Roy’s research group has moved to a space one-fifth the size of their lab, and half of which is shared with another research group. He estimates he did less than half the work he would have done in his normal lab space.

Sixth-year graduate student Marie Fiori traveled to Stanford University last week to test her samples with specialized equipment, which reportedly happened regardless of the shutdown. But the building’s closure prevented her from performing preliminary tests.

“I should know pretty much everything about these samples before I fly over and I’m not quite sure I know,” she said in an interview from the airport.

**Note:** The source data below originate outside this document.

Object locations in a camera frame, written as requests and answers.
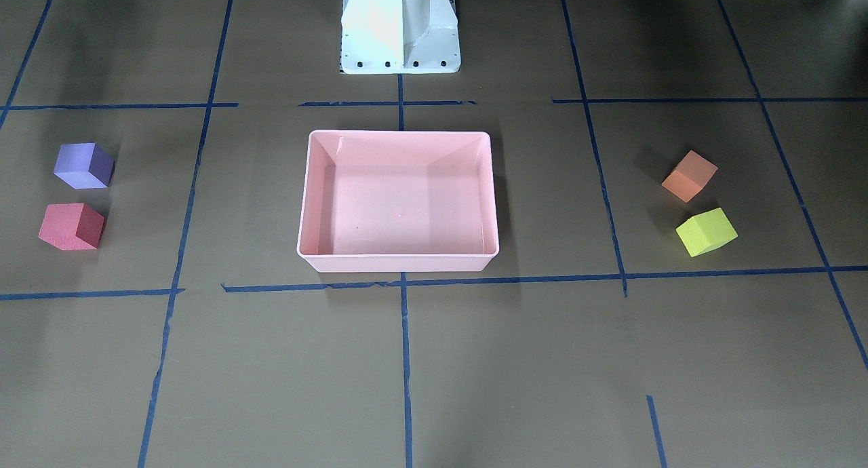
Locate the yellow-green foam block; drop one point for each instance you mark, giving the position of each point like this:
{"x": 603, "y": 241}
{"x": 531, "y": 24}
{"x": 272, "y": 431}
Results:
{"x": 706, "y": 232}

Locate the pink foam block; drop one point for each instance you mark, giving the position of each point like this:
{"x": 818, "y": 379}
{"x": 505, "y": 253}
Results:
{"x": 72, "y": 226}

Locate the pink plastic bin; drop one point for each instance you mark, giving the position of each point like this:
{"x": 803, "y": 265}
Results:
{"x": 381, "y": 201}

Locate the orange foam block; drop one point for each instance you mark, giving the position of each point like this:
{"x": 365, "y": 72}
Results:
{"x": 690, "y": 176}

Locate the purple foam block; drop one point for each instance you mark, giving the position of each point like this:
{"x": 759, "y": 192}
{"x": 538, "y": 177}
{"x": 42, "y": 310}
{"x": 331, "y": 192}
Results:
{"x": 84, "y": 165}

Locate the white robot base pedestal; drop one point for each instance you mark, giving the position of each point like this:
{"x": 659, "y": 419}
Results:
{"x": 382, "y": 37}

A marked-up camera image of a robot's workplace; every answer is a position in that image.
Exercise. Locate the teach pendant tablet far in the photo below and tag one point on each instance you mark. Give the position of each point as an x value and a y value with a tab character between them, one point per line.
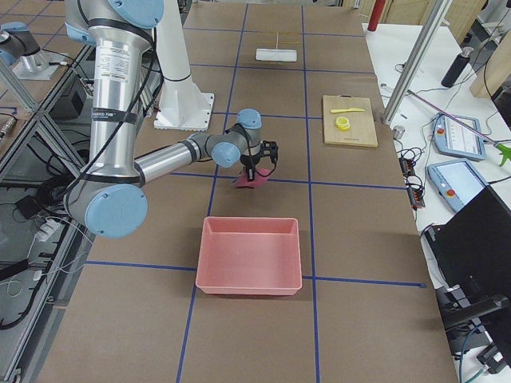
453	139

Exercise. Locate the yellow plastic knife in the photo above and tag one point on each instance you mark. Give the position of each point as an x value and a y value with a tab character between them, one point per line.
348	110

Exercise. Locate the teach pendant tablet near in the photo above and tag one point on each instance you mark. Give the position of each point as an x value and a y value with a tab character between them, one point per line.
457	182

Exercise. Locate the red cylinder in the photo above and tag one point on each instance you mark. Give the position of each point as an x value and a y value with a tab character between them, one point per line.
376	14

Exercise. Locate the bamboo cutting board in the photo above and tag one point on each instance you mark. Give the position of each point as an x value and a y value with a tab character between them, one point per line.
362	132

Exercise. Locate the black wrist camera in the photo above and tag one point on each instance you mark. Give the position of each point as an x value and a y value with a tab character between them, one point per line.
269	149

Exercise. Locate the maroon wiping cloth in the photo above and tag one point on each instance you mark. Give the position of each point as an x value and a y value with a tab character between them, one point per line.
260	179

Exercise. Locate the yellow lemon slices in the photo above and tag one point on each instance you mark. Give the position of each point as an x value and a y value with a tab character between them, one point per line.
342	123

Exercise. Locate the black water bottle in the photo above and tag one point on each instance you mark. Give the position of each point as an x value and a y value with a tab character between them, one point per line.
456	68

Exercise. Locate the pink plastic bin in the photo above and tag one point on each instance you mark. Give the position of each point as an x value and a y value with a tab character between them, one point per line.
249	256

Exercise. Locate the aluminium frame post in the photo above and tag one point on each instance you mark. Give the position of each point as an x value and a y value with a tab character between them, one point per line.
418	52

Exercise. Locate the teach pendant tablet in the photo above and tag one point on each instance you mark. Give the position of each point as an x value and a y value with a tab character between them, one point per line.
453	139
457	182

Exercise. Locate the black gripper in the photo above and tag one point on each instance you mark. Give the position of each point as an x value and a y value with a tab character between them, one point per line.
252	160

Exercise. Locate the small metal cylinder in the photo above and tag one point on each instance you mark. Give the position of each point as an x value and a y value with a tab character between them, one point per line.
398	132

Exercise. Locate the black monitor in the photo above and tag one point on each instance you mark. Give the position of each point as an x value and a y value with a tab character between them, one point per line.
473	252

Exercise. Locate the white rectangular tray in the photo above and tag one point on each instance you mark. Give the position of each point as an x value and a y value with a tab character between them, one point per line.
276	55

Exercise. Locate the metal reacher grabber tool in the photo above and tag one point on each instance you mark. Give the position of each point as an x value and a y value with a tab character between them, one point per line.
503	149

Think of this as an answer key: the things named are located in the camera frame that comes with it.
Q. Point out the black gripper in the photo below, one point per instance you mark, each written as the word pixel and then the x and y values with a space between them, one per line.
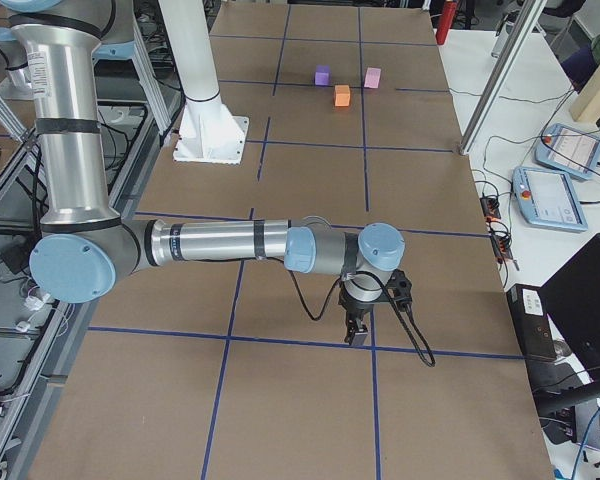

Some research groups had equipment in the building that could not be moved. For these people, the search has come to a complete halt. Roy said he knew of at least one student who temporarily moved to another state to gain access to facilities at a collaborating university.

Consider the cohort that started in fall 2018, faced flooding in 2019, battled the pandemic in 2020, and faced building closure in 2021. Now in their fourth, longest year uninterrupted period of work in the laboratory is only a few months.

The graduate students thank the department for doing all they can to help. Landis, the department chair, has pledged to write a letter explaining the circumstances of the past few years, which upcoming classes can submit with job applications, Roy said. Other administrators have rescheduled student rotations, exam dates and research proposal deadlines.

Roy is still on his way to graduation this winter and has a postdoctoral position in view at another university. He estimates he produced about one less paper due to COVID-19 and another due to the building closure.

It’s hard for Kinsley to quantify his research loss.

“My internal motivation was beaten,” she said. “Any kind of momentum has been stopped many times.”

While many researchers returned to the Chemistry Building this week, Kinsley and his research group have not, at least for now. Further construction is planned in the coming months for the floors just below their laboratory, presenting another potential source of disturbance.

Given the group’s unlucky streak over the past few years, she said they decided to stay in their new home across the street.